▸ WHAT TO PRODUCE: The records that follow are to be transcribed word for word.

▸ EXERCISE DATA:
☆ ☆ ☆ ☆
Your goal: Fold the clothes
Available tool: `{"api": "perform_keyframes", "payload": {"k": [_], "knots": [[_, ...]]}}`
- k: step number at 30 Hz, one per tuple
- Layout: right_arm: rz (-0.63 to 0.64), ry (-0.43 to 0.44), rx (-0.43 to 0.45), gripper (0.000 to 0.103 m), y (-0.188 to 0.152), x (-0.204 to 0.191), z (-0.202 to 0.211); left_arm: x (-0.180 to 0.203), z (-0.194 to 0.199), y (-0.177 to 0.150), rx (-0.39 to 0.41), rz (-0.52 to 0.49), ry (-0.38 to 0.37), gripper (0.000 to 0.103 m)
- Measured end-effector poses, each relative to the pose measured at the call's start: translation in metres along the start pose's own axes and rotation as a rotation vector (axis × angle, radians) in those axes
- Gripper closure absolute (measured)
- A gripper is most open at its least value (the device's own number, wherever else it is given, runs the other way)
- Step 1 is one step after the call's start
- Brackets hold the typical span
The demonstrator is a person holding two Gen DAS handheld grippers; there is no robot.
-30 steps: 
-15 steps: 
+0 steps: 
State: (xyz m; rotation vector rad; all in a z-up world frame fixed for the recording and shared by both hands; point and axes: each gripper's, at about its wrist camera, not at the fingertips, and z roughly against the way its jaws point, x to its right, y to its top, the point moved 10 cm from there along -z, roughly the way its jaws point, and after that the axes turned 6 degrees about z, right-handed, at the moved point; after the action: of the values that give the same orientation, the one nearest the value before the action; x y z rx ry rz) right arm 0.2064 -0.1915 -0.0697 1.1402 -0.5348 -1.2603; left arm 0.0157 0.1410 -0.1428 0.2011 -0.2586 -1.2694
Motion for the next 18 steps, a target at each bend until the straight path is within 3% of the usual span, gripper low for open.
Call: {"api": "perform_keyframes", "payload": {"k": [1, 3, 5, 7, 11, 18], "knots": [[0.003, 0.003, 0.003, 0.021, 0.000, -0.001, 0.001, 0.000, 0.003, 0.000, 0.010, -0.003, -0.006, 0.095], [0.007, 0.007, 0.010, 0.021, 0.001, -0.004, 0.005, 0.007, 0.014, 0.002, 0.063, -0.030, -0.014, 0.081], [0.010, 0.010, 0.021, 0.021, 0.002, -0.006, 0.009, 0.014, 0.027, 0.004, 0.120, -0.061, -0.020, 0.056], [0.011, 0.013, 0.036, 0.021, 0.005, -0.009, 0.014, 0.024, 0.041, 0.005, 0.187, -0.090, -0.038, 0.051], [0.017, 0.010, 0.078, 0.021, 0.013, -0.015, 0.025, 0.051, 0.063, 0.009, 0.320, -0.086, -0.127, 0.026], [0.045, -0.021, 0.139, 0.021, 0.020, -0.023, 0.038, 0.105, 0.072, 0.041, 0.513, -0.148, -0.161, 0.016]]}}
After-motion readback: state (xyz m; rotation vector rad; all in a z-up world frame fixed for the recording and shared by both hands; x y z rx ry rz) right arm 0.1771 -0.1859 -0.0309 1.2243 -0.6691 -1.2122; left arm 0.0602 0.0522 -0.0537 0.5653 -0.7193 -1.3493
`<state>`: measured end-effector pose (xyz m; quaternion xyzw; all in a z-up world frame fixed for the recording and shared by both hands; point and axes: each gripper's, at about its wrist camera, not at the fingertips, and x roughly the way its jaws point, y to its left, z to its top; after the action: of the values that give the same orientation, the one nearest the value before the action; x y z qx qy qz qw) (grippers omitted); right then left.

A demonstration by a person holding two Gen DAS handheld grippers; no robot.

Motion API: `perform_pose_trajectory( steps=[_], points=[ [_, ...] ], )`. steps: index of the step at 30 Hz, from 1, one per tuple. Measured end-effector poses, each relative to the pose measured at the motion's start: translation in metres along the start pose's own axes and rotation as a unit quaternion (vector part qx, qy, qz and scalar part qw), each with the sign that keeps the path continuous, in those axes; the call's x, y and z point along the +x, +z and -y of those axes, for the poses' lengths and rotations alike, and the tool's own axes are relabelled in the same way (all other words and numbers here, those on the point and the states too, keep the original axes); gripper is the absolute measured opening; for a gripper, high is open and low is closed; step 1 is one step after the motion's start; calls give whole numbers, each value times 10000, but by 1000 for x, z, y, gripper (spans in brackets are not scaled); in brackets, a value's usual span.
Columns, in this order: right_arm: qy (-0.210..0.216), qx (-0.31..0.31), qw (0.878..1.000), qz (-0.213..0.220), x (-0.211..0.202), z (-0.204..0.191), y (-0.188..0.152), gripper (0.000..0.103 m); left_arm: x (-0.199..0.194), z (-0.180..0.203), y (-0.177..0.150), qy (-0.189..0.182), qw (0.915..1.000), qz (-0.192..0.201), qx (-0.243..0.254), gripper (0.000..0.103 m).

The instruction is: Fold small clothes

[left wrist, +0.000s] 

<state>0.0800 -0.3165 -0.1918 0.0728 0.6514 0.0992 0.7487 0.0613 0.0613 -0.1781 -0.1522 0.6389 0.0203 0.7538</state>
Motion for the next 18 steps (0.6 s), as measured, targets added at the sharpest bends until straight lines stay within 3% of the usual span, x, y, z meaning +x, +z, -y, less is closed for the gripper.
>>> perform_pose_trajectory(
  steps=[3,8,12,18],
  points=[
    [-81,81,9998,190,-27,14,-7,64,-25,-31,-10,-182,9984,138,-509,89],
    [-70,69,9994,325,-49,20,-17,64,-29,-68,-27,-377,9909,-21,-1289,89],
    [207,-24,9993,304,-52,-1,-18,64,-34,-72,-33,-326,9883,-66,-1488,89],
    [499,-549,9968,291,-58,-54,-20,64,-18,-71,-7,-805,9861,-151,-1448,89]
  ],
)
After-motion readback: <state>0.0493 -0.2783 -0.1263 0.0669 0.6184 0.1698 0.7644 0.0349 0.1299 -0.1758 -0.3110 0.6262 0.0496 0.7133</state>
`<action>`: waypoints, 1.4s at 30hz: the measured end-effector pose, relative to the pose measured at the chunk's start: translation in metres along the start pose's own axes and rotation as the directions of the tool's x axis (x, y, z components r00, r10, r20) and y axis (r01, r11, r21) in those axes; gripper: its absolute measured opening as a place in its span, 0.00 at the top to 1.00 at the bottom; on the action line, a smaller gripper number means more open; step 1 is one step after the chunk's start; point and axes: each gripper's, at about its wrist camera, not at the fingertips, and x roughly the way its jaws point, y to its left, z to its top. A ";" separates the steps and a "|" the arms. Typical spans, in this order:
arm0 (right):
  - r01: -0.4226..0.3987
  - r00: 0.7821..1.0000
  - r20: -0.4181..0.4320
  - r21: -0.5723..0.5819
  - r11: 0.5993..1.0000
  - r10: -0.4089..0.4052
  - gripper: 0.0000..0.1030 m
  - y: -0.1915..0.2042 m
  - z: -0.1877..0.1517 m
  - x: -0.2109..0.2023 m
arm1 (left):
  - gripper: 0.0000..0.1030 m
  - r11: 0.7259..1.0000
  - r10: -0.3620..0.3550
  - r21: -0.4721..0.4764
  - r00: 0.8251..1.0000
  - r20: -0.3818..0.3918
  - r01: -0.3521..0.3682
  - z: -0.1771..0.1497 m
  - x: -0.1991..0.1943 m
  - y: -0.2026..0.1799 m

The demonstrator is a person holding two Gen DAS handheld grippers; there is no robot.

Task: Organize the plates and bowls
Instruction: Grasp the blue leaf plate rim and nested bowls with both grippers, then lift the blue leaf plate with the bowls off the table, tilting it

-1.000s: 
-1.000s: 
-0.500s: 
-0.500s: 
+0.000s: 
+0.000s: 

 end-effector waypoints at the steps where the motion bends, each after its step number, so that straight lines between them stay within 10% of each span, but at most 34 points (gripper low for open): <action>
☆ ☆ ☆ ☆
▸ SOLUTION TO THIS PROBLEM:
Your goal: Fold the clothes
Available tool: `{"api": "perform_keyframes", "payload": {"k": [_], "knots": [[_, ...]]}}`
- k: step number at 30 Hz, one per tuple
- Layout: right_arm: rz (-0.63 to 0.64), ry (-0.43 to 0.44), rx (-0.43 to 0.45), gripper (0.000 to 0.103 m), y (-0.188 to 0.152), x (-0.204 to 0.191), z (-0.202 to 0.211); left_arm: x (-0.180 to 0.203), z (-0.194 to 0.199), y (-0.177 to 0.150), rx (-0.39 to 0.41), rz (-0.52 to 0.49), ry (-0.38 to 0.37), gripper (0.000 to 0.103 m)
- Measured end-effector poses, each relative to the pose measured at the call's start: translation in metres along the start pose's own axes and rotation as a rotation vector (axis × angle, radians) in those axes
- Gripper closure absolute (measured)
- A gripper is most open at its least value (the device's own number, wherever else it is given, runs the other way)
- Step 1 is one step after the call's start
- Brackets hold the typical span
The demonstrator is a person holding two Gen DAS handheld grippers; there is no robot.
-30 steps: 
-15 steps: 
+0 steps: 
State: (xyz m; rotation vector rad; all in a z-up world frame fixed for the recording and shared by both hands; point and axes: each gripper's, at about its wrist camera, not at the fingertips, and z roughly against the way its jaws point, x to its right, y to its top, the point moved 10 cm from there along -z, roughly the way its jaws point, and after that the axes turned 6 degrees about z, right-handed, at the moved point; after the action: of the values that give the same orientation, the one nearest the value before the action; x y z rx ry rz) right arm 0.2064 -0.1915 -0.0697 1.1402 -0.5348 -1.2603; left arm 0.0157 0.1410 -0.1428 0.2011 -0.2586 -1.2694
Motion for the next 18 steps, a target at each bend until the straight path is within 3% of the usual span, gripper low for open.
Call: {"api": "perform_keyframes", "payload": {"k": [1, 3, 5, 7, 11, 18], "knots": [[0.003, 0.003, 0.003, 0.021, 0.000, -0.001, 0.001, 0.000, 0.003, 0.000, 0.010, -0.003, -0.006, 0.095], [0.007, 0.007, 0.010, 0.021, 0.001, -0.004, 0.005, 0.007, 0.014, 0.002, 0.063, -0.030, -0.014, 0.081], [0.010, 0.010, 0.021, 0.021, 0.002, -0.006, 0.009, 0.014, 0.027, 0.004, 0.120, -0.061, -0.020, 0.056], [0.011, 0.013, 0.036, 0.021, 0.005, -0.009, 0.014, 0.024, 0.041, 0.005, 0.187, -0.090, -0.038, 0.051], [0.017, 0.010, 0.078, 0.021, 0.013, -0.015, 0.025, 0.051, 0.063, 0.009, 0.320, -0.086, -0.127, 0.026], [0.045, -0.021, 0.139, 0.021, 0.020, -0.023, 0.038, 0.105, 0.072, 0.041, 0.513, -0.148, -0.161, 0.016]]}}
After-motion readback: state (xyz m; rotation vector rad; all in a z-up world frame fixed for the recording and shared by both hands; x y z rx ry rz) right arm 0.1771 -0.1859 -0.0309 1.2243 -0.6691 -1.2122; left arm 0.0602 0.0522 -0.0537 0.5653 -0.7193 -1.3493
`<state>`: measured end-effector pose (xyz m; quaternion xyzw; all in a z-up world frame fixed for the recording and shared by both hands; point and axes: each gripper's, at about its wrist camera, not at the fingertips, and x roughly the way its jaws point, y to its left, z to its top; after the action: of the values that give the same orientation, the one nearest the value before the action; x y z qx qy qz qw) (grippers omitted); right then left.

A demonstration by a person holding two Gen DAS handheld grippers; no robot.

Motion API: `perform_pose_trajectory( steps=[_], points=[ [_, ...] ], )`. steps: index of the step at 30 Hz, from 1, one per tuple. Measured end-effector poses, each relative to the pose measured at the motion's start: translation in metres along the start pose's own axes and rotation as a unit quaternion (vector part qx, qy, qz and scalar part qw), each with the sign that keeps the path continuous, in those axes; the call's x, y and z point along the +x, +z and -y of those axes, for the poses' lengths and rotations alike, and the tool's own axes are relabelled in the same way (all other words and numbers here, those on the point and the states too, keep the original axes); gripper is the absolute measured opening; for a gripper, high is open and low is closed; step 1 is one step after the motion's start; calls give whole numbers, each value times 10000, but by 1000 for x, z, y, gripper (spans in brackets are not scaled); in brackets, a value's usual span.
Columns, in this order: right_arm: qy (-0.210..0.216), qx (-0.31..0.31), qw (0.878..1.000), qz (-0.213..0.220), x (-0.211..0.202), z (-0.204..0.191), y (-0.188..0.152), gripper (0.000..0.103 m); left_arm: x (-0.199..0.194), z (-0.180..0.203), y (-0.177..0.150), qy (-0.189..0.182), qw (0.915..1.000), qz (-0.192..0.201), qx (-0.243..0.254), gripper (0.000..0.103 m).

The instruction is: Fold small clothes

[left wrist, +0.000s] 

<state>0.0800 -0.3165 -0.1918 0.0728 0.6514 0.0992 0.7487 0.0613 0.0613 -0.1781 -0.1522 0.6389 0.0203 0.7538</state>
Motion for the next 18 steps (0.6 s), as measured, targets added at the sharpest bends until straight lines stay within 3% of the usual span, x, y, z meaning +x, +z, -y, less is closed for the gripper.
>>> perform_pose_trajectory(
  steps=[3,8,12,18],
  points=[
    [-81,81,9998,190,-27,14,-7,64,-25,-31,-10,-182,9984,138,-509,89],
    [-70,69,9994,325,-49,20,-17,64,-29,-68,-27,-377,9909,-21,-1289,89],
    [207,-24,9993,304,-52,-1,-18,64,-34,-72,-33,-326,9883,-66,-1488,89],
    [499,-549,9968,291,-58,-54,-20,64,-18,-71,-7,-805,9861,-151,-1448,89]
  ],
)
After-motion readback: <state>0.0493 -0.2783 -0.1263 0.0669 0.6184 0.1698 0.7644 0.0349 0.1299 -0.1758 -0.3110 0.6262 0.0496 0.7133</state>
`<action>`: waypoints, 1.4s at 30hz: the measured end-effector pose, relative to the pose measured at the chunk's start: translation in metres along the start pose's own axes and rotation as the directions of the tool's x axis (x, y, z components r00, r10, r20) and y axis (r01, r11, r21) in those axes; gripper: its absolute measured opening as a place in its span, 0.00 at the top to 1.00 at the bottom; on the action line, a smaller gripper number means more open; step 1 is one step after the chunk's start; point and axes: each gripper's, at about its wrist camera, not at the fingertips, and x roughly the way its jaws point, y to its left, z to its top. A ";" separates the steps and a "|" the arms. Typical spans, in this order:
arm0 (right):
  - r01: -0.4226..0.3987
  - r00: 0.7821..1.0000
  - r20: -0.4181..0.4320
  - r21: -0.5723..0.5819
  - r11: 0.5993..1.0000
  - r10: -0.4089..0.4052
  - gripper: 0.0000..0.1030 m
  - y: -0.1915..0.2042 m
  - z: -0.1877..0.1517 m
  - x: -0.2109..0.2023 m
arm1 (left):
  - gripper: 0.0000..0.1030 m
  - r11: 0.7259..1.0000
  - r10: -0.3620..0.3550
  - r21: -0.4721..0.4764
  - r00: 0.8251..1.0000
  - r20: -0.3818..0.3918
  - r01: -0.3521..0.3682
  - z: -0.1771..0.1497 m
  - x: -0.1991..0.1943 m
  - y: -0.2026..0.1799 m

The demonstrator is a person holding two Gen DAS handheld grippers; there is no robot.

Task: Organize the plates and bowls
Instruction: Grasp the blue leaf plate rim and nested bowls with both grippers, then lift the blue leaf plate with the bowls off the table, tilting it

-1.000s: 
-1.000s: 
-0.500s: 
-0.500s: 
+0.000s: 
+0.000s: 

 end-effector waypoints at the steps where the motion bends, each after its step number, so that straight lines between them stay within 10% of each span, but at most 34 points (gripper low for open): <action>

There is nothing else to the answer.